Les journées, raconte Svetlana, s'y répètent à l'identique: «Réveil à 6 heures, appel dans la cour. À 7 heures, petit déjeuner, puis départ pour le travail. À 13 heures, cantine, puis retour au travail, jusqu'à 16 ou 17 heures. À 18 heures inspection, puis dîner. Extinction des feux à 22 heures.» Elle dit aussi le déchirement de n'avoir pas vu grandir ses deux fils. Outre les six visites courtes accordées dans l'année, les détenues peuvent prétendre à quatre «parloirs familiaux» de trois jours, dans un petit studio mis à disposition. Son mari n'a jamais voulu y conduire les enfants. «Dans sa structure même, la colonie est un univers d'hommes. Il n'y a aucun espace d'intimité. Cela casse complètement les repères de genre. Pour beaucoup de détenues, c'est très traumatisant», relève Lioudmila Alpern, du Centre d'action pour la réforme de la politique pénale. Depuis plus de vingt ans, cette sociologue milite pour les droits des détenues, «un contingent marginal, qui n'intéresse personne». Pour preuve, elle avance sa première victoire: avoir obtenu, à la fin des années 1990, l'obligation légale de fournir des protections périodiques aux détenues.
Selon le Service fédéral d'application des peines, en 2011, la Russie comptait quelque 640.000 prisonniers, dont près de 52.000 femmes. «Les femmes sont particulièrement exposées aux malversations de l'administration pénitentiaire, car elles ne résistent pas, elles intériorisent la violence. Historiquement, seules les détenues politiques se sont distinguées par leur insoumission», observe Lioudmila Alpern.

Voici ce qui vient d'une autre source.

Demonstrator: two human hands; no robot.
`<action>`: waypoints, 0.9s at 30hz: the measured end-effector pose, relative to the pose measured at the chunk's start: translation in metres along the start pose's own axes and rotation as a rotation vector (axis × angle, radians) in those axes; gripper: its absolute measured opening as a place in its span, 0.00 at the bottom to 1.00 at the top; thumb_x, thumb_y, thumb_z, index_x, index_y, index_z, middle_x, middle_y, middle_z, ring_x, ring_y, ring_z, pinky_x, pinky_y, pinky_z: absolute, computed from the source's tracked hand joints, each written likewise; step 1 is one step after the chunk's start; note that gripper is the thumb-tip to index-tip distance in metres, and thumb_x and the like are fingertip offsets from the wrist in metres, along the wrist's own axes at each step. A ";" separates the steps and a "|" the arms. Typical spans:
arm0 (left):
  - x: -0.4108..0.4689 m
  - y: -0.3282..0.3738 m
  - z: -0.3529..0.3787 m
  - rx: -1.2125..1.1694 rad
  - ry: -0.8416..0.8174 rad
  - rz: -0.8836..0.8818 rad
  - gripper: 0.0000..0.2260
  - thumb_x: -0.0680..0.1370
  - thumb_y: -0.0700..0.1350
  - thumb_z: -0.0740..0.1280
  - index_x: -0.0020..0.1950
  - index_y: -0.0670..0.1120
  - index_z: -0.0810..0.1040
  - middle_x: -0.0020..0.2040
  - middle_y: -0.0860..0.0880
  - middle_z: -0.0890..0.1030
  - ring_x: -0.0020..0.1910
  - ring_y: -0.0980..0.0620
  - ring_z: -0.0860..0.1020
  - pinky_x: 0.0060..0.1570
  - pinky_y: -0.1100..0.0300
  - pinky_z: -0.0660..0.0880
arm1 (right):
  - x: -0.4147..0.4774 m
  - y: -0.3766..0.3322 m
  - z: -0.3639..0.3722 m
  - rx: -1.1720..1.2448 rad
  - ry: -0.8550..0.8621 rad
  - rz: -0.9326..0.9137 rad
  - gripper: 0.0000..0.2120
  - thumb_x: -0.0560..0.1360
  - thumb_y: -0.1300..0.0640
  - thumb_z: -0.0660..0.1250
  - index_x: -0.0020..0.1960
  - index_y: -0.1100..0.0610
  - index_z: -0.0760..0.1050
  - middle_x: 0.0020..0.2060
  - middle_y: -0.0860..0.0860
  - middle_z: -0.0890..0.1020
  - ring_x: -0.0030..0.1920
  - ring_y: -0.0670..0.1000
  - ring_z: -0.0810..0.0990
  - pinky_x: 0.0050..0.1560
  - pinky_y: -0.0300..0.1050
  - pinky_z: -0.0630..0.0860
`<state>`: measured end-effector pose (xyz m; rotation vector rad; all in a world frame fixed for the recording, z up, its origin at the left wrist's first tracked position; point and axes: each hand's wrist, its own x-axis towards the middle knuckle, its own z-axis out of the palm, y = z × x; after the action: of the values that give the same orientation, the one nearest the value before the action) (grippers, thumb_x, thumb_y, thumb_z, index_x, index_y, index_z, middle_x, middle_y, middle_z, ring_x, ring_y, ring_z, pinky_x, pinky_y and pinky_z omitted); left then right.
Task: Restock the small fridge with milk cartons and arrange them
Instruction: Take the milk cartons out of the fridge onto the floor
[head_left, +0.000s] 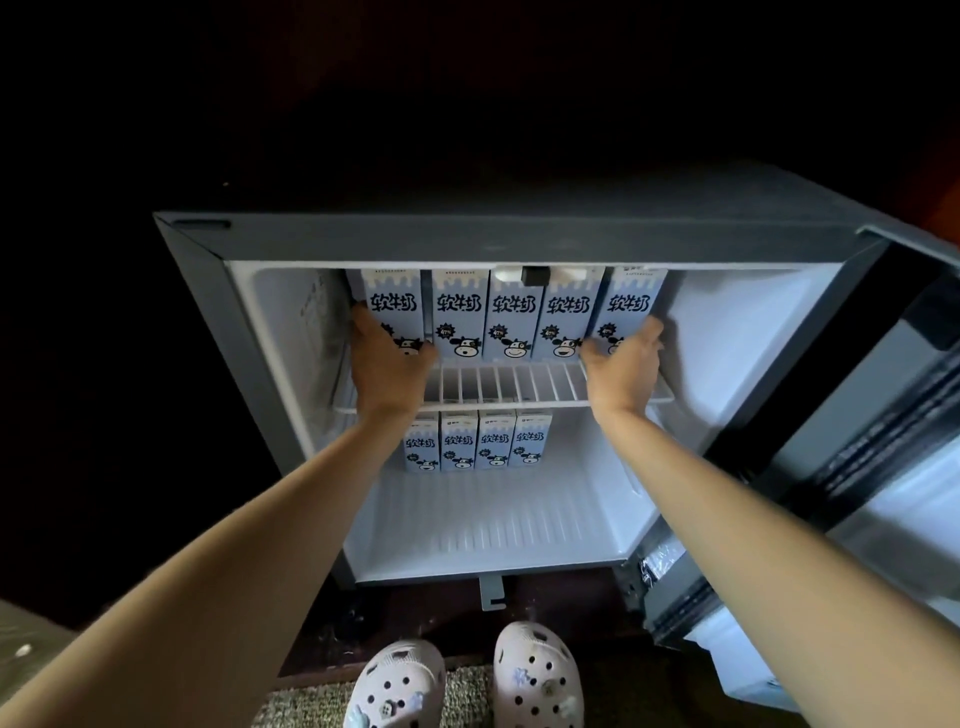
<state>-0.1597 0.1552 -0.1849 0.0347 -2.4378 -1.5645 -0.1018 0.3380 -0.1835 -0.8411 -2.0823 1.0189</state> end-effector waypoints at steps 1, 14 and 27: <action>0.004 -0.001 0.000 -0.021 0.005 -0.019 0.30 0.66 0.37 0.74 0.65 0.39 0.65 0.58 0.45 0.76 0.52 0.50 0.76 0.47 0.62 0.72 | 0.001 -0.001 -0.001 0.010 -0.009 0.011 0.22 0.74 0.63 0.65 0.63 0.69 0.61 0.55 0.63 0.76 0.52 0.61 0.77 0.44 0.45 0.68; -0.042 0.013 -0.036 -0.030 0.017 0.047 0.27 0.66 0.41 0.75 0.63 0.46 0.70 0.58 0.47 0.78 0.54 0.49 0.78 0.50 0.54 0.79 | -0.019 -0.005 -0.040 0.145 -0.094 0.085 0.19 0.67 0.65 0.71 0.45 0.59 0.59 0.33 0.49 0.71 0.33 0.49 0.69 0.28 0.36 0.64; -0.168 0.092 -0.108 -0.022 -0.104 0.114 0.20 0.70 0.41 0.72 0.60 0.43 0.72 0.46 0.53 0.75 0.44 0.56 0.73 0.30 0.78 0.68 | -0.115 -0.038 -0.150 0.177 -0.208 -0.065 0.24 0.66 0.65 0.72 0.59 0.63 0.67 0.43 0.51 0.77 0.42 0.50 0.75 0.27 0.21 0.67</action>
<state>0.0370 0.1230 -0.0916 -0.1906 -2.4517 -1.5803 0.0712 0.2923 -0.1118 -0.5966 -2.1357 1.2804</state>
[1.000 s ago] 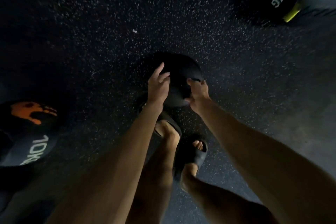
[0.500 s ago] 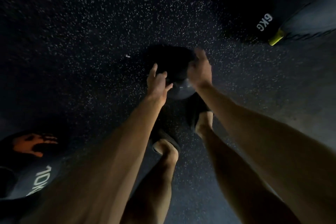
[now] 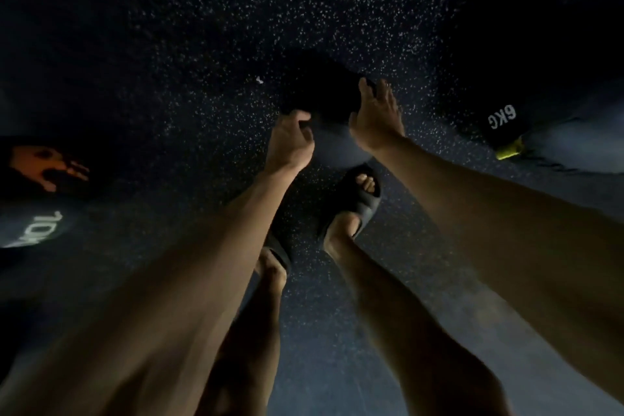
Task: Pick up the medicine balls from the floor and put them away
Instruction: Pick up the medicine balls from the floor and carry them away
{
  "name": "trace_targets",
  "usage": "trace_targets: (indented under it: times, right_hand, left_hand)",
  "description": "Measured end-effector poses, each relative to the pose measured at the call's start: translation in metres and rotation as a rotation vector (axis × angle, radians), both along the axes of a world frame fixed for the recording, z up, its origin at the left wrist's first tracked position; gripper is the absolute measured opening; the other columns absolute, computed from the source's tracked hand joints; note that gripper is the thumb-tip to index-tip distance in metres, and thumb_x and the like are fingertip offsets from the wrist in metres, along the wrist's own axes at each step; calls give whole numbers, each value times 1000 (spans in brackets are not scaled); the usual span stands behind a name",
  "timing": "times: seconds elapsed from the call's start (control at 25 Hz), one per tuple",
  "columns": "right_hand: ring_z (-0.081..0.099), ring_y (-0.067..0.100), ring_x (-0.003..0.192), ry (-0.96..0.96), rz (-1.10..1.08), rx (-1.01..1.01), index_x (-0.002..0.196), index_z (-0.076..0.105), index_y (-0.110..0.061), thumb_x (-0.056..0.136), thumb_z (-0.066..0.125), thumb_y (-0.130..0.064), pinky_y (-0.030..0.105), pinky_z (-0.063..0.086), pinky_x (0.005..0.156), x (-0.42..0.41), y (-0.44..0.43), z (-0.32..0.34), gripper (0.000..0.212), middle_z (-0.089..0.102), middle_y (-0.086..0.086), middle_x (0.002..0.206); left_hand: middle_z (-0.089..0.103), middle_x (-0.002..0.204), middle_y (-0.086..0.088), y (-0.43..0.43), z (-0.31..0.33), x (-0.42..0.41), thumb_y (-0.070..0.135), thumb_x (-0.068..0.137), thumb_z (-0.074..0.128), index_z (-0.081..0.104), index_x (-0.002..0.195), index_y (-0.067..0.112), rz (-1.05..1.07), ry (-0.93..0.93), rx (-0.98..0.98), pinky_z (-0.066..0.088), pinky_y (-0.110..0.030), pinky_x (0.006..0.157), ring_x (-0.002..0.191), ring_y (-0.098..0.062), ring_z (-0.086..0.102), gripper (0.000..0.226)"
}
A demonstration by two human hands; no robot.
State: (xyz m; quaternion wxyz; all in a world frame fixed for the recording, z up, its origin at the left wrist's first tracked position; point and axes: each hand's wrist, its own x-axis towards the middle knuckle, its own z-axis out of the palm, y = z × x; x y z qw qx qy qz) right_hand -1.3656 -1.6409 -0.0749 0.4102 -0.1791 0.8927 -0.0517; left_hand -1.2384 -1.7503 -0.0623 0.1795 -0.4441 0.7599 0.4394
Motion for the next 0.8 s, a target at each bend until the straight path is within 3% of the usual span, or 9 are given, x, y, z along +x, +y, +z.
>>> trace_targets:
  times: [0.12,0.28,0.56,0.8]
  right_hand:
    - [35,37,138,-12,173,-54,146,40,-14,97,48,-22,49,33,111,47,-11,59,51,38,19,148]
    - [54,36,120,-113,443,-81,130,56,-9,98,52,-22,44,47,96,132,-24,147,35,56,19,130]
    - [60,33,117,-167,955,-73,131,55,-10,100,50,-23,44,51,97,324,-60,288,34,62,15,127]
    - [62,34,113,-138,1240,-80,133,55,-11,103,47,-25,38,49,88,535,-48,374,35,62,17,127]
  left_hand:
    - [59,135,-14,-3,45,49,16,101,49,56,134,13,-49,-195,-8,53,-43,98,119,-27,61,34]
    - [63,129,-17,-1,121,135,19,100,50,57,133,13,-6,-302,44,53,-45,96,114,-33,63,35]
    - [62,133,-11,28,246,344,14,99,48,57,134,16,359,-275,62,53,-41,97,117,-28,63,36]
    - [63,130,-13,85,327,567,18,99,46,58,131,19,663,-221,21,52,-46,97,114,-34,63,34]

Dans Grise est la couleur de l'espoir, la dissidente soviétique Irina Ratouchinskaïa écrit: «Nous vivons derrière des barbelés, on nous a tout pris, on nous a séparés de nos amis et de nos familles, mais tant que nous ne participons pas(à ce système, NDLR),nous sommes libres.» Près de trente ans plus tard, les Pussy Riot professent la même insubordination. Au dernier jour du procès, Nadejda Tolokonnikova, 22 ans, a lancé à la juge: «Derrière nos barreaux, nous sommes plus libres que ceux qui nous accusent.»